Question

Pleeease open the image and hellllp me

Answer 1

1. Rewrite the expression in terms of logarithms:

`y=x^x=e^(\ln x^x)=e^(x\ln x)`

Then differentiate with the chain rule (I'll use prime notation to save space; that is, the derivative of y is denoted y' )

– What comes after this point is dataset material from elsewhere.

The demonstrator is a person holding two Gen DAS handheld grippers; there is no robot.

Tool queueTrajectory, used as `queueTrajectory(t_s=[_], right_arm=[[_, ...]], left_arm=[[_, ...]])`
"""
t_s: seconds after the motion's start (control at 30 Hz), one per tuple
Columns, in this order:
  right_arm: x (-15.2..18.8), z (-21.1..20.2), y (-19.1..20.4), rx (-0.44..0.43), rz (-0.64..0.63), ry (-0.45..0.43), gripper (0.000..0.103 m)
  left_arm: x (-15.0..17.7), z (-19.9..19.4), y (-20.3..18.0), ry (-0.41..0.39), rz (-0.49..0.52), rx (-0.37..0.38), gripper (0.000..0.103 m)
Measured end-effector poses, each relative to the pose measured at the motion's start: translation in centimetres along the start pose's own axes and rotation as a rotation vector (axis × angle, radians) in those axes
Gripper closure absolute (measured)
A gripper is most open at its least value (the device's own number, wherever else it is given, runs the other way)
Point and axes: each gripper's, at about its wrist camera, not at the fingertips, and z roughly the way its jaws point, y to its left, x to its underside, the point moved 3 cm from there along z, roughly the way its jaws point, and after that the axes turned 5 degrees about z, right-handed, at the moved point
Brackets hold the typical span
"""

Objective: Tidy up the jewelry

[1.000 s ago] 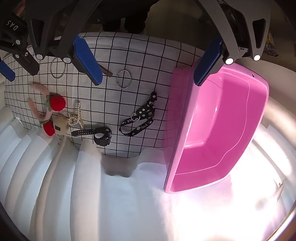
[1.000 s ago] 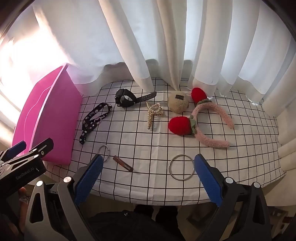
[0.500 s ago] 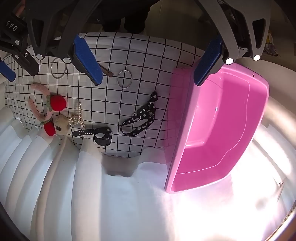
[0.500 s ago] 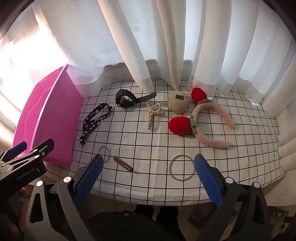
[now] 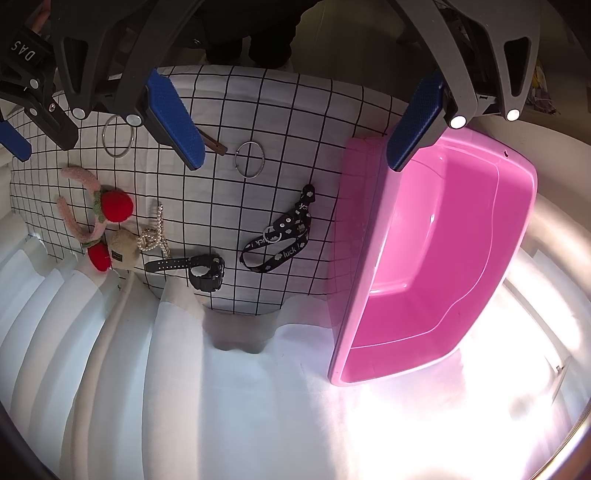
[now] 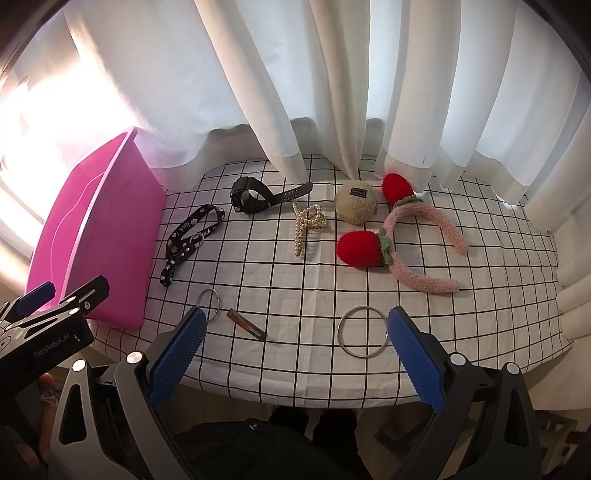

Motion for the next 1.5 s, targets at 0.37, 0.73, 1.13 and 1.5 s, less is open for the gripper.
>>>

`y'=e^(x\ln x)(x\ln x)'=x^x(x\ln x)'`

`y'=x^x(x'\ln x+x(\ln x)')`

`y'=x^x\left(\ln x+\frac xx\right)`

`y'=x^x(\ln x+1)`

2. Chain rule:

`y=\ln(\csc(3x))`

`y'=\frac1{\csc(3x)}(\csc(3x))'`

`y'=\sin(3x)\left(-\cot^2(3x)(3x)'\right)`

`y'=-3\sin(3x)\cot^2(3x)`

Since
`\cot x=(\cos x)/(\sin x)`, we can cancel one factor of sine:

`y'=-3(\cos^2(3x))/(\sin(3x))=-3\cos(3x)\cot(3x)`

3. Chain rule:

`y=e^{e^(\sin x)}`

`y'=e^{e^(\sin x)}\left(e^(\sin x)\right)'`

`y'=e^{e^(\sin x)}e^(\sin x)(\sin x)'`

`y'=e^{e^(\sin x)+\sin x}\cos x`

4. If you're like me and don't remember the rule for differentiating logarithms of bases not equal to e, you can use the change-of-base formula first:

`\log_2x=(\ln x)/(\ln2)`

Then

`(\log_2x)'=\left((\ln x)/(\ln 2)\right)'=\frac1{\ln 2}`

So we have

`y=\cos^2(\log_2x)`

`y'=2\cos(\log_2x)\left(\cos(\log_2x)\right)'`

`y'=2\cos(\log_2x)(-\sin(\log_2x))(\log_2x)'`

`y'=-\frac2{\ln2}\cos(\log_2x)\sin(\log_2x)`

and we can use the double angle identity and logarithm properties to condense this result:

`y'=-\frac1{\ln2}\sin(2\log_2x)=-\frac1{\ln2}\sin(\log_2x^2)`

5. Differentiate both sides:

`\left(x^2-y^2+\sin x\,e^y+\ln y\,x\right)'=0'`

`2x-2yy'+\cos x\,e^y+\sin x\,e^yy'+\frac{xy'}y+\ln y=0`

`-\left(2y-\sin x\,e^y-\frac xy\right)y'=-\left(2x+\cos x\,e^y+\ln y\right)`

`y'=(2x+\cos x\,e^y\ln y)/(2y-\sin x\,e^y-\frac xy)`

`y'=(2xy+\cos x\,ye^y\ln y)/(2y^2-\sin x\,ye^y-x)`

6. Same as with (5):

`\left(\sin(x^2+\tan y)+e^(x^3\sec y)+2x-y+2\right)'=0'`

`\cos(x^2+\tan y)(x^2+\tan y)'+e^(x^3\sec y)(x^3\sec y)'+2-y'=0`

`\cos(x^2+\tan y)(2x+\sec^2y y')+e^(x^3\sec y)(3x^2\sec y+x^3\sec y\tan y\,y')+2-y'=0`

`\cos(x^2+\tan y)(2x+\sec^2y y')+e^(x^3\sec y)(3x^2\sec y+x^3\sec y\tan y\,y')+2-y'=0`

`y'=-(2x\cos(x^2+\tan y)+3x^2\sec y\,e^(x^3\sec y)+2)/(\cos(x^2+\tan y)\sec^2y+x^3\sec y\tan y\,e^(x^3\sec y)-1)`

7. Looks like

`y=x^2-e^(2x)`

Compute the second derivative:

`y'=2x-2e^(2x)`

`y''=2-4e^(2x)`

Set this equal to 0 and solve for x :

`2-4e^(2x)=0`

`4e^(2x)=2`

`e^(2x)=\frac12`

`2x=\ln\frac12=-\ln2`

`x=-\frac{\ln2}2`